Vers le milieu d'août, Etienne s'installa chez les Maheu, lorsque Zacharie marié put obtenir de la Compagnie, pour Philomène et ses deux enfants, une maison libre du coron ; et, dans les premiers temps, le jeune homme éprouva une gêne en face de Catherine.

C'était une intimité de chaque minute, il remplaçait partout le frère aîné, partageait le lit de Jeanlin, devant le lit de la grande sœur. Au coucher, au lever, il devait se déshabiller, se rhabiller près d'elle, la voyait elle-même ôter et remettre ses vêtements. Quand le dernier jupon tombait, elle apparaissait d'une blancheur pâle, de cette neige transparente des blondes anémiques ; et il éprouvait une continuelle émotion, à la trouver si blanche, les mains et le visage déjà gâtés, comme trempée dans du lait, de ses talons à son col, où la ligne du hâle tranchait nettement en un collier d'ambre. Il affectait de se détourner ; mais il la connaissait peu à peu : les pieds d'abord que ses yeux baissés rencontraient ; puis, un genou entrevu, lorsqu'elle se glissait sous la couverture ; puis, la gorge aux petits seins rigides, dès qu'elle se penchait le matin sur la terrine. Elle, sans le regarder, se hâtait pourtant, était en dix secondes dévêtue et allongée près d'Alzire, d'un mouvement si souple de couleuvre, qu'il retirait à peine ses souliers, quand elle disparaissait, tournant le dos, ne montrant plus que son lourd chignon.

Jamais, du reste, elle n'eut à se fâcher. Si une sorte d'obsession le faisait, malgré lui, guetter de l'œil l'instant où elle se couchait, il évitait les plaisanteries, les jeux de main dangereux. Les parents étaient là, et il gardait en outre pour elle un sentiment fait d'amitié et de rancune, qui l'empêchait de la traiter en fille qu'on désire, au milieu des abandons de leur vie devenue commune, à la toilette, aux repas, pendant le travail, sans que rien d'eux ne leur restât secret, pas même les besoins intimes. Toute la pudeur de la famille s'était réfugiée dans le lavage quotidien, auquel la jeune fille maintenant procédait seule dans la pièce du haut, tandis que les hommes se baignaient en bas, l'un après l'autre.

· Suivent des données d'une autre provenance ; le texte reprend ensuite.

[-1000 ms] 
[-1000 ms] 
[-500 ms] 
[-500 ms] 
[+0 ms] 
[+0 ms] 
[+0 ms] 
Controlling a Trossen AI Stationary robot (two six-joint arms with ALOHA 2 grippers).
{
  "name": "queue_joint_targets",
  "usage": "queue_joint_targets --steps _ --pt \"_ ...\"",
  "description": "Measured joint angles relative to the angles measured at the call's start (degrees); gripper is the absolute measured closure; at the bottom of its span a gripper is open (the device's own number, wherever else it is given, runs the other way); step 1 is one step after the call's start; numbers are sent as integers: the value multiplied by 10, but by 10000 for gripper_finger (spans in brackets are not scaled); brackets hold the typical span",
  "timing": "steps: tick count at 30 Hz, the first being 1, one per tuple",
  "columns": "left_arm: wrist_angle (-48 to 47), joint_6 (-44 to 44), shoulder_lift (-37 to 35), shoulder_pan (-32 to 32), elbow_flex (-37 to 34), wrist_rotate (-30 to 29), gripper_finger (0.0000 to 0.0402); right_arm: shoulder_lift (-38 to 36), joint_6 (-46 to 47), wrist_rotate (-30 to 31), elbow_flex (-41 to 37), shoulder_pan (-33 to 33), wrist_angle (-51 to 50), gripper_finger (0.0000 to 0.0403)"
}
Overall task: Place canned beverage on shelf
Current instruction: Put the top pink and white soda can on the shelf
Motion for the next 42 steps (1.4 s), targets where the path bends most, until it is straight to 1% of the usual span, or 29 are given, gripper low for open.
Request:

Et, au bout du premier mois, Etienne et Catherine semblaient déjà ne plus se voir, quand, le soir, avant d'éteindre la chandelle, ils voyageaient déshabillés par la chambre. Elle avait cessé de se hâter, elle reprenait son habitude ancienne de nouer ses cheveux au bord de son lit, les bras en l'air, remontant sa chemise jusqu'à ses cuisses ; et lui, sans pantalon, l'aidait parfois, cherchait les épingles qu'elle perdait. L'habitude tuait la honte d'être nu, ils trouvaient naturel d'être ainsi, car ils ne faisaient point de mal et ce n'était pas leur faute, s'il n'y avait qu'une chambre pour tant de monde. Des troubles cependant leur revenaient, tout d'un coup, aux moments où ils ne songeaient à rien de coupable. Après ne plus avoir vu la pâleur de son corps pendant des soirées, il la revoyait brusquement toute blanche, de cette blancheur qui le secouait d'un frisson, qui l'obligeait à se détourner, par crainte de céder à l'envie de la prendre. Elle, d'autres soirs, sans raison apparente, tombait dans un émoipudique, fuyait, se coulait entre les draps, comme si elle avait senti les mains de ce garçon la saisir. Puis, la chandelle éteinte, ils comprenaient qu'ils ne s'endormaient pas, qu'ils songeaient l'un à l'autre, malgré leur fatigue. Cela les laissait inquiets et boudeurs tout le lendemain, car ils préféraient les soirs de tranquillité, où ils se mettaient à l'aise, en camarades.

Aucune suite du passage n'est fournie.